Nellie raised her shoulders. “He sounds so nice?”

“So nice, right?” Frankie fell across her bed and spread her hand across her chest.

“Don’t get carried away, Frank,” Nellie urged her.

Frankie shot her a look that meant, don’t tell me what to do.

Nellie laughed. “Point taken.”

Nellie changed into pajamas so that the two of them could watch a sitcom and gossip about celebrities until one thirty in the morning. It had become their ritual since they’d returned to Nantucket after Frankie’s graduation and Nellie’s sophomore year. Frankie treasured it; she really did—especially during a summer as lackluster as this one had been. But her heart and mind were ninety percent consumed with what she wanted to respond to Zane with.

Finally, Nellie helped her compose something short. It was simple—too simple. Frankie was frightened that it made her sound boring or uncool.

FRANKIE: Hey! Sure, I’m around this week. I have plans for Friday but could meet on Saturday.

Frankie had wanted to include a link to a song she was obsessed with. She’d wanted to send a photograph of a poem. But Nellie had urged her not to. “Keep him guessing!”

Zane wrote back in ten minutes to arrange the Saturday date. He said he’d pick her up at six thirty.

Frankie was back on her feet, frantic. She hurried to her closet and ripped the door open to peer at a wardrobe that was both out-of-fashion and didn’t really fit her anymore. She glowered and shifted around to look at Nellie. Tears filled her eyes.

“I never should have gone on that stupid medication,” Frankie said glumly.

Nellie hopped up and gave Frankie a look. “You couldn’t even get out of bed for most of May and June,” she reminded her. “That medicine literally brought you back to life.”
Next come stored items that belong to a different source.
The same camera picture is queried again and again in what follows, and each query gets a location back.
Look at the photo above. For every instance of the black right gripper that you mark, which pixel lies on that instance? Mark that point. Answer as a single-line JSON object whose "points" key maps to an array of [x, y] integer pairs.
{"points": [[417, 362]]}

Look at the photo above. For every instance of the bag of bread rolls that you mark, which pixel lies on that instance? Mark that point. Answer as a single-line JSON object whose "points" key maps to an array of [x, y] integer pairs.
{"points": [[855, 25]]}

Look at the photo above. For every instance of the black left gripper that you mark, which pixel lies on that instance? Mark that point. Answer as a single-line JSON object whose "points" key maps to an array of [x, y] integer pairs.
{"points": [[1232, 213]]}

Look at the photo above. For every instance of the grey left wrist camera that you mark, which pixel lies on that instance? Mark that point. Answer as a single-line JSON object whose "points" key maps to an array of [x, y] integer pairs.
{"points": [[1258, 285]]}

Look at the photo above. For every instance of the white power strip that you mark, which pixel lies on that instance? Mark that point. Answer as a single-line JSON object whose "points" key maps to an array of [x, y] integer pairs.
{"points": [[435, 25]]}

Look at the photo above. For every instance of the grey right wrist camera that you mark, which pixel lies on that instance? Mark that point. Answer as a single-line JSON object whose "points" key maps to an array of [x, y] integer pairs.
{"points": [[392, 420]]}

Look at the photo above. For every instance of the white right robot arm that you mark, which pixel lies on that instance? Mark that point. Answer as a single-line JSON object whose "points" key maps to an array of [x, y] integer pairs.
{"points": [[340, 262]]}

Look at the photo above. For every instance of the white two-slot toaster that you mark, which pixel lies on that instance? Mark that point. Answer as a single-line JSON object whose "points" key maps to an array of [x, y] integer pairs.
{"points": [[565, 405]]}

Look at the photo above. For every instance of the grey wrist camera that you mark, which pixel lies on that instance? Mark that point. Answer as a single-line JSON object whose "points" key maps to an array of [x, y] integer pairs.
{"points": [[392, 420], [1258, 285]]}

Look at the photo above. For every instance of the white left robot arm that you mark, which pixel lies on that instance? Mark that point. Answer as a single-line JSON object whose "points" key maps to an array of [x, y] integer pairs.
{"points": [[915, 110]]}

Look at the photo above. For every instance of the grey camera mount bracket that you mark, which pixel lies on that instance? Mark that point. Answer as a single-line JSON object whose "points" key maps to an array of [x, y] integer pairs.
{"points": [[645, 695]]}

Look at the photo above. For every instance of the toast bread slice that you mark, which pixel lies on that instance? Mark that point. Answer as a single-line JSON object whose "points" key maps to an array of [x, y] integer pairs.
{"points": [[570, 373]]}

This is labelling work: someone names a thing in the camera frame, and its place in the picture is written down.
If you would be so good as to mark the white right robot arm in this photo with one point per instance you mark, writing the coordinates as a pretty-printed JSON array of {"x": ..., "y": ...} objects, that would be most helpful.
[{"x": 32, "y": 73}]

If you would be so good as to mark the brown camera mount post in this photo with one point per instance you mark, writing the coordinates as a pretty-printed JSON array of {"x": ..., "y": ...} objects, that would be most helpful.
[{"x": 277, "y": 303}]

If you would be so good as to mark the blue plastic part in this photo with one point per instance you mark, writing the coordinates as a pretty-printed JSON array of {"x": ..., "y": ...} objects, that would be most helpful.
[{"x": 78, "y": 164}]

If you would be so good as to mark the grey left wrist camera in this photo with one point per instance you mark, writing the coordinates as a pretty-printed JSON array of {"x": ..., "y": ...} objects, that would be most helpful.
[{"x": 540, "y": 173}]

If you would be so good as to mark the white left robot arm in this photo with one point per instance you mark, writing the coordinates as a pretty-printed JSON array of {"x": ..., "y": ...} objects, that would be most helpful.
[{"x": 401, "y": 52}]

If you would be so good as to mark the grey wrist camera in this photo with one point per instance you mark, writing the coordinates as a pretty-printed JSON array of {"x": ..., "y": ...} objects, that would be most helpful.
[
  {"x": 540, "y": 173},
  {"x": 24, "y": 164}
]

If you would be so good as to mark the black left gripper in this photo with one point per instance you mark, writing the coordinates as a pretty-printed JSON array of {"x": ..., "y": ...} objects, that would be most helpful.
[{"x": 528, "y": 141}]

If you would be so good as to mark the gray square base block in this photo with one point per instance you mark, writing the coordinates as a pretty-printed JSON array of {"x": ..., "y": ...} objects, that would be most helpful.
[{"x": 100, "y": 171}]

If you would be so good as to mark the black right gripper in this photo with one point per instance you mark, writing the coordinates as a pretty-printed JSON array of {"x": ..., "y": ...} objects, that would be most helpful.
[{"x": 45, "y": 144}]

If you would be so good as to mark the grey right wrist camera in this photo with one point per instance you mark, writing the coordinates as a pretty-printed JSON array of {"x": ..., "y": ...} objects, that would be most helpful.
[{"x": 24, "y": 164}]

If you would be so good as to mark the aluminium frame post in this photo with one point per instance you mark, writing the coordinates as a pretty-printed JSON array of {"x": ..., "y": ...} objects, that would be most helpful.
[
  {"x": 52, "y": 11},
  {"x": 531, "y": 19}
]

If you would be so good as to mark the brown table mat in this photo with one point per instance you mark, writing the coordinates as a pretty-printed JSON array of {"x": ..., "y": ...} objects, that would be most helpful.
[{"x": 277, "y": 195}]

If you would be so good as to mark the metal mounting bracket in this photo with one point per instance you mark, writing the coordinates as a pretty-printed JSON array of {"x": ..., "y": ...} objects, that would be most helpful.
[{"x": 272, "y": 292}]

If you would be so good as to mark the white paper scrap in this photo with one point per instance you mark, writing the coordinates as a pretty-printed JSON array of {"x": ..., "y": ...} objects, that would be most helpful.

Frankie bowed her head. She didn’t love thinking about those post-graduation weeks—not so very long ago—when exhaustion and depression had weighed so heavily on her chest that she’d refused to do anything but laze around. The medication had put a fire under her; that was true.

She considered saying, I just want things to go back to the way they were before. But just as soon as she thought about it, she decided it wasn’t true. She wanted to be twenty-three and on the verge of dating the handsome and mysterious Zane. She wanted the hope that came with new stories.

And she definitely didn’t want Colin back.

“I guess it’s time to go shopping,” Frankie said with a shrug.

Nellie punched her upper arm. Her eyes were electric. “That’s what I like to hear.”